Angels With Dirty Faces

By the time this film was made, the moral tide had turned against the tough guy gangster image epitomised by James Cagney in The Public Enemy. The Hays Code (aka the Motion Picture Production Code) which was first published in March 1930 would henceforth exercise a ruling hand over what could and couldn't be shown on the silver screen.

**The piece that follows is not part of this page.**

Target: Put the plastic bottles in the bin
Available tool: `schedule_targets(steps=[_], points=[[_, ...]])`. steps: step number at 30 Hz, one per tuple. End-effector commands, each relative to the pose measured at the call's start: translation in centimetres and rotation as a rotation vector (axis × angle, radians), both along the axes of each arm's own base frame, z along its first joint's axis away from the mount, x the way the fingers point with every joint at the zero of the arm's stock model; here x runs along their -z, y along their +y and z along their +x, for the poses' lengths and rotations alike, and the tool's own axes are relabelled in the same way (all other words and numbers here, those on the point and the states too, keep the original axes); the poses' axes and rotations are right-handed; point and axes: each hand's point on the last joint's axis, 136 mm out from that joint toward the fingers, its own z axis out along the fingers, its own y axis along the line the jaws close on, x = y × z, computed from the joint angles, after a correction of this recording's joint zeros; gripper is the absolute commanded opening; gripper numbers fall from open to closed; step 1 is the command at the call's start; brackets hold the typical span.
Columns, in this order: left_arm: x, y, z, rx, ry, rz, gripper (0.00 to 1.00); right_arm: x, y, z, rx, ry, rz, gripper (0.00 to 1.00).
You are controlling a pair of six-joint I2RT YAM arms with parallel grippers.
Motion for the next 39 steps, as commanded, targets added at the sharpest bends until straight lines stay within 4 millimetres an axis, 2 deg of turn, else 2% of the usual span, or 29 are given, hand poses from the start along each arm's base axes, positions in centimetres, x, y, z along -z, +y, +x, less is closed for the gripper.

Warners obliged in various ways with this film, not least the piously punitive ending with Father Jerry Connelly (Pat O'Brien, who co-starred with Cagney in 8 films) gazing heavenward with a tear in his eyes as his one-time bosom buddy, Rocky (James Cagney), goes screaming to the electric chair for his sins (albeit with a redemptive twist. Like Cagney's character in The Roaring Twenties, made the following year, Rocky Sullivan is basically a sound guy, more a victim of urban poverty for whom the temptation of easy money is too much than an inherently bad egg. Indicative of a rather superficial script, however, the moralising is shoddy, if not downright hypocritical, as Father Jerry, the film's paragon of virtue, a former street urchin who has found God and the Church refuses Rocky's gift of "dirty" money to build a sports centre for the kids but is willing to have Rocky lie in order to save them from following a similar life of crime,

Typical of the style, Angels goes to considerable lengths to depict the conditions that create crime and, meritorious as that may be, as a result burdens the down-and-dirty thrills typical of the gangster genre with a high degree of sentimentality, particularly in the over-exposure of the Dead End Kids to whom Rocky is both a kind of Fagan and a hero to emulate. Partly this latter aspect was designed to cash in on the success of Crime School, a juvenile delinquent quickie that had been released the previous year to great financial success (it also starred Humphrey Bogart although as a good guy whereas here he is an arch rat, a crooked lawyer who tries to double-cross Rocky and gets his due deserts).

Despite its tendentiousness, Curtiz keeps the film moving along at a brisk pace and with economical style (including a impressive crane shot the opens the film and is re-used later to indicate the passage of time) and Cagney is, as always, a dynamic player. For nostalgia buffs in particular this will be a pleasant diversion.